> _TASK_: Your output should be the lines from the start of the data through the line containing "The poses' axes", exactly and nothing more.
== Segment start ==
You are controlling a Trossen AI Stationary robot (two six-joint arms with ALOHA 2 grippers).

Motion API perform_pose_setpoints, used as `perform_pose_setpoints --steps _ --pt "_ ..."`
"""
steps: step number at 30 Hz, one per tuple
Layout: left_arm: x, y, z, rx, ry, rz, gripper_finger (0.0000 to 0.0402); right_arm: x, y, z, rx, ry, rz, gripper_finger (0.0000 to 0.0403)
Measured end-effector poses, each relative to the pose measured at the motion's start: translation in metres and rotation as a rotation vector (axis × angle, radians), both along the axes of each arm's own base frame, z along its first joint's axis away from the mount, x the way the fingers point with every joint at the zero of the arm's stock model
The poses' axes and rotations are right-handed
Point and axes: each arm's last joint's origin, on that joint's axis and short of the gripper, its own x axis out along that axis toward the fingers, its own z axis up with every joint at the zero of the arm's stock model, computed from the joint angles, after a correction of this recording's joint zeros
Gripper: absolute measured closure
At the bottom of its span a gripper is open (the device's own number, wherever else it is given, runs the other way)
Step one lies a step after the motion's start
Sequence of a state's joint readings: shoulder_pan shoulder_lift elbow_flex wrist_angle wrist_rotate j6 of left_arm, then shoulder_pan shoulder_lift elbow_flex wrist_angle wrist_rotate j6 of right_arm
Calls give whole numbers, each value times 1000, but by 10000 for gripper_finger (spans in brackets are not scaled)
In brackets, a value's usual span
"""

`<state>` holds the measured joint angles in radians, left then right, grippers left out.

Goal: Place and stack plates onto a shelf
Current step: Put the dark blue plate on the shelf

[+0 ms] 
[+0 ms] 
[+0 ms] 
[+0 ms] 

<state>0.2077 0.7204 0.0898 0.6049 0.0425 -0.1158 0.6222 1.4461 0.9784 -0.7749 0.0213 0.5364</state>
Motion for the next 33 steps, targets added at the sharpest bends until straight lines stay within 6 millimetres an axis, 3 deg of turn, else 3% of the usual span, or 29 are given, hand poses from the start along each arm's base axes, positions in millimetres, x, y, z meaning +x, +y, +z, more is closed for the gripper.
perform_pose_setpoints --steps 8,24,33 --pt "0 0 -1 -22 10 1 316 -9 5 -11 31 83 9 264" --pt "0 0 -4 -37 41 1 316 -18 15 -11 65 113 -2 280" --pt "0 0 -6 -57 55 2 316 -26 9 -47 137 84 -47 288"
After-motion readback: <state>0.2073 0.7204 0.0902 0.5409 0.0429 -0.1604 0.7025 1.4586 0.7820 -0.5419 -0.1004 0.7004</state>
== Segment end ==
> _SOLUTION TO THIS TASK_:
You are controlling a Trossen AI Stationary robot (two six-joint arms with ALOHA 2 grippers).

Motion API perform_pose_setpoints, used as `perform_pose_setpoints --steps _ --pt "_ ..."`
"""
steps: step number at 30 Hz, one per tuple
Layout: left_arm: x, y, z, rx, ry, rz, gripper_finger (0.0000 to 0.0402); right_arm: x, y, z, rx, ry, rz, gripper_finger (0.0000 to 0.0403)
Measured end-effector poses, each relative to the pose measured at the motion's start: translation in metres and rotation as a rotation vector (axis × angle, radians), both along the axes of each arm's own base frame, z along its first joint's axis away from the mount, x the way the fingers point with every joint at the zero of the arm's stock model
The poses' axes and rotations are right-handed

The given output is complete.